WHAT TO DO. Return, exactly as written, every line from the first line of the data below through the line that contains "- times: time".

RECORDS TO USE.
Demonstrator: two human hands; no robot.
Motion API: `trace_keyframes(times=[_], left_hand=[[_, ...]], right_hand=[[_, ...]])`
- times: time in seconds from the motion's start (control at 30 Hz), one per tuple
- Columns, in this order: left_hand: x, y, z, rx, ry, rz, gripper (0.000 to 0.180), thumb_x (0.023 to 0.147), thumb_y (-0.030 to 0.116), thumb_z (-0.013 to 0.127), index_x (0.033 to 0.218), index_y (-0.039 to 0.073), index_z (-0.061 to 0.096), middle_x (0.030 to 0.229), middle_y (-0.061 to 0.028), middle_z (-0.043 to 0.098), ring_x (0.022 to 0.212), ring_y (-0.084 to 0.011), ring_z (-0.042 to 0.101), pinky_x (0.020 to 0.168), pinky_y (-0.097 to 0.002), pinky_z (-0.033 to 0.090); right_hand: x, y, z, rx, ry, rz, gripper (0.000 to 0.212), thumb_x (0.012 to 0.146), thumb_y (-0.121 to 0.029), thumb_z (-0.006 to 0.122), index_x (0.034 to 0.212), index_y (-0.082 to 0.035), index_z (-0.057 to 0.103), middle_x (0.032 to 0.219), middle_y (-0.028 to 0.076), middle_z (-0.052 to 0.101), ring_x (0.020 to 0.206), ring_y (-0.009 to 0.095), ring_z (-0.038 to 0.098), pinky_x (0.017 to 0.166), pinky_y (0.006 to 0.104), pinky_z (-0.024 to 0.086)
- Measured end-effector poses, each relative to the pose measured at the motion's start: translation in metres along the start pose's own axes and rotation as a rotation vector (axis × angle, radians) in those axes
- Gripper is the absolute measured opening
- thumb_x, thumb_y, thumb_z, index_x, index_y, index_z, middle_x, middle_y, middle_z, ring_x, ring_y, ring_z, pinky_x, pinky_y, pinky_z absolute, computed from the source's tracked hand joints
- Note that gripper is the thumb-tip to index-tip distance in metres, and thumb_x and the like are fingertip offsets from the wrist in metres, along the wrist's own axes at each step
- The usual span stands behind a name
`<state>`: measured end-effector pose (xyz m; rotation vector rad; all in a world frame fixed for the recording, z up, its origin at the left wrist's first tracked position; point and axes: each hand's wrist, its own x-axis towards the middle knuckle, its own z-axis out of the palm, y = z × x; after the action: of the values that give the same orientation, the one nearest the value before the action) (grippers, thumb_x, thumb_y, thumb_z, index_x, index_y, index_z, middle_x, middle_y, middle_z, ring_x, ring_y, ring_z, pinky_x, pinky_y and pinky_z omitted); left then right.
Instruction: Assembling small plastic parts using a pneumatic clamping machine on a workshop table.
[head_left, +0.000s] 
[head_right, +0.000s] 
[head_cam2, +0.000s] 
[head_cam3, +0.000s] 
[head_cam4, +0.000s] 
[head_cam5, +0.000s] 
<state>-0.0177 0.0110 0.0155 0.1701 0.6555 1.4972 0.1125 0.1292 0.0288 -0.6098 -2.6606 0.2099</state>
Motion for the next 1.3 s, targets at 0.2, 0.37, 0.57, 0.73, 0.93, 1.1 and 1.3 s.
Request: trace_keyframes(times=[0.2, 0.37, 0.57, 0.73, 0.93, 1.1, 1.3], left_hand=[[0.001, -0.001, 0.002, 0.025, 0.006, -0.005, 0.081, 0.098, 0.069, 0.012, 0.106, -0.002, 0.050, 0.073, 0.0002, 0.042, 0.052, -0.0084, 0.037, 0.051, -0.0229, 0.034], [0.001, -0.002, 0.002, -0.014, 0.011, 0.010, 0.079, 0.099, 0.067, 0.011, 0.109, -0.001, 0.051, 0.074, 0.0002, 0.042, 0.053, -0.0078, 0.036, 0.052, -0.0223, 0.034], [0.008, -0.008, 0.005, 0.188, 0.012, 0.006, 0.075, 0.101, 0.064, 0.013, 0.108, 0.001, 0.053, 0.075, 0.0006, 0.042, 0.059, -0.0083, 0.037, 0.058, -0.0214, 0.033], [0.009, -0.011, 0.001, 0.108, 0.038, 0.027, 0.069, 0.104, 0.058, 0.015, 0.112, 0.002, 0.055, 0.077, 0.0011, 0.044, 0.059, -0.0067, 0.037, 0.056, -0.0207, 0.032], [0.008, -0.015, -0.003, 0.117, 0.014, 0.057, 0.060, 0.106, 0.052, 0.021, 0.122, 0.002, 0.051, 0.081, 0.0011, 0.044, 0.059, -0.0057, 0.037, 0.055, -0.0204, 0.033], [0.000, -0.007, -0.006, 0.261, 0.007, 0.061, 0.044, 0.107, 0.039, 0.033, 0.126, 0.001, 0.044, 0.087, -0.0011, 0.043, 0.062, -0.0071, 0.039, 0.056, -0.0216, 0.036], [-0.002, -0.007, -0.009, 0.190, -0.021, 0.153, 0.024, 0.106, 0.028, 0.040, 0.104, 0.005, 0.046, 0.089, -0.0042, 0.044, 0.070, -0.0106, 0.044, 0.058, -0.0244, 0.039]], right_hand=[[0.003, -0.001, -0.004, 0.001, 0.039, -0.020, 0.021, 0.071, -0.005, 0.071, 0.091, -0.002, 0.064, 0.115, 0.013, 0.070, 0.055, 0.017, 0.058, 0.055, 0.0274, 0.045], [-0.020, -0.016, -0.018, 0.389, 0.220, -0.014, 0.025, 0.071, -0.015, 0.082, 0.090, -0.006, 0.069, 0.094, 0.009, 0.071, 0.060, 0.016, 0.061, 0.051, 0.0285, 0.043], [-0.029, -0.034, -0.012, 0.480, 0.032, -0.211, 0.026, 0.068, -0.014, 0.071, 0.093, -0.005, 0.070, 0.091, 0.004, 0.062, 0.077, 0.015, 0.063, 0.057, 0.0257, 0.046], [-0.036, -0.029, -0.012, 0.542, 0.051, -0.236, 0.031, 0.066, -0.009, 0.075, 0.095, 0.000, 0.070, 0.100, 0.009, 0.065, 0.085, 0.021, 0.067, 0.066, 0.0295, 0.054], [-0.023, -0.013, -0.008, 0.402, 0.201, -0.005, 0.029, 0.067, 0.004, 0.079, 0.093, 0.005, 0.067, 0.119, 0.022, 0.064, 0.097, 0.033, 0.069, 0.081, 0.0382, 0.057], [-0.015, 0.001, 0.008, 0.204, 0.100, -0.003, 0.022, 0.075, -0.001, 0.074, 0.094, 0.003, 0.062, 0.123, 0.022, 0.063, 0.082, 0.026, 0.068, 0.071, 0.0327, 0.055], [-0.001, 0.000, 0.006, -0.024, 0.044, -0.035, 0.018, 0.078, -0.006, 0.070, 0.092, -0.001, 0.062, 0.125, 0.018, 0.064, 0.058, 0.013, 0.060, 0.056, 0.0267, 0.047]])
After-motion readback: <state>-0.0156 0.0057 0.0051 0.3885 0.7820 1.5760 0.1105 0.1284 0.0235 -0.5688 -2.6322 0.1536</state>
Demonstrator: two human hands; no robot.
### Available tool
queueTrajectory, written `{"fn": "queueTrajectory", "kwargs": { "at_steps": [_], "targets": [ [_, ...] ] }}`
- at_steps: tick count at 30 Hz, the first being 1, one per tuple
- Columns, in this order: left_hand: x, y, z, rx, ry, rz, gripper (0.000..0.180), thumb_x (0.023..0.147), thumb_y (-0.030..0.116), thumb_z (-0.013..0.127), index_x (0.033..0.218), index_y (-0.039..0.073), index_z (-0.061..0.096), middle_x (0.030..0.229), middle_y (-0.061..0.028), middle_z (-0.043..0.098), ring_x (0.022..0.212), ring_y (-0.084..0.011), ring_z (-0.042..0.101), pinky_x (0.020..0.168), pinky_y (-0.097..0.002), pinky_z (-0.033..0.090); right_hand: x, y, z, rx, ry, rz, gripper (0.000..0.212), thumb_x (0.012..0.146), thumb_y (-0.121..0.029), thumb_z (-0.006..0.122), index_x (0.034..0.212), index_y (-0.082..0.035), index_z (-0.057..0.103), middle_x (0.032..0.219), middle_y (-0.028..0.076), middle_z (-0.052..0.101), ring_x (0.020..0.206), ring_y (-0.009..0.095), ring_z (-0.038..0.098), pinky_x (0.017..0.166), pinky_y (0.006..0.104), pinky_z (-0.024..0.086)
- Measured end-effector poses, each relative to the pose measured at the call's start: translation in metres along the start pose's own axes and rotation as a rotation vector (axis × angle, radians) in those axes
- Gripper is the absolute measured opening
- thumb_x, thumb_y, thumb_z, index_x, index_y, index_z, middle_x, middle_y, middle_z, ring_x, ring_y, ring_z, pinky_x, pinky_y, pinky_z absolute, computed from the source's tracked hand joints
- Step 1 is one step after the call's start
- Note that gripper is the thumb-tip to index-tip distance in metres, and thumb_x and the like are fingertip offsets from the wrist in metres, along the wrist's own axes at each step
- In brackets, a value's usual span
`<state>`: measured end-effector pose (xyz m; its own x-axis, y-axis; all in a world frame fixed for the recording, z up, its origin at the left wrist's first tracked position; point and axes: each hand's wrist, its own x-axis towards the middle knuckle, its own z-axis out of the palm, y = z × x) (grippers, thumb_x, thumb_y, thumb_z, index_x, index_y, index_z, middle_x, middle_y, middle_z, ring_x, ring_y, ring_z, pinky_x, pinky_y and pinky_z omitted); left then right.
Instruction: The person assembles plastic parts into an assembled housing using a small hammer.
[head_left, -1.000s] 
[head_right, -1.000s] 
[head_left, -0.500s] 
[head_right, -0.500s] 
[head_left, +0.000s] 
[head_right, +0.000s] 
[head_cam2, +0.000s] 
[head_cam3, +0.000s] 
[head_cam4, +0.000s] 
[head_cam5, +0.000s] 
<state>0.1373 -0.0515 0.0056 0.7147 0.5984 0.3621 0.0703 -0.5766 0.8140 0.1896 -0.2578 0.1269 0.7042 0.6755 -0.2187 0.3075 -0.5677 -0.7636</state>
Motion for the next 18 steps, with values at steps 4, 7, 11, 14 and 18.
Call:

RESPONSE BELOW.
Demonstrator: two human hands; no robot.
Motion API: `trace_keyframes(times=[_], left_hand=[[_, ...]], right_hand=[[_, ...]])`
- times: time in seconds from the motion's start (control at 30 Hz), one per tuple

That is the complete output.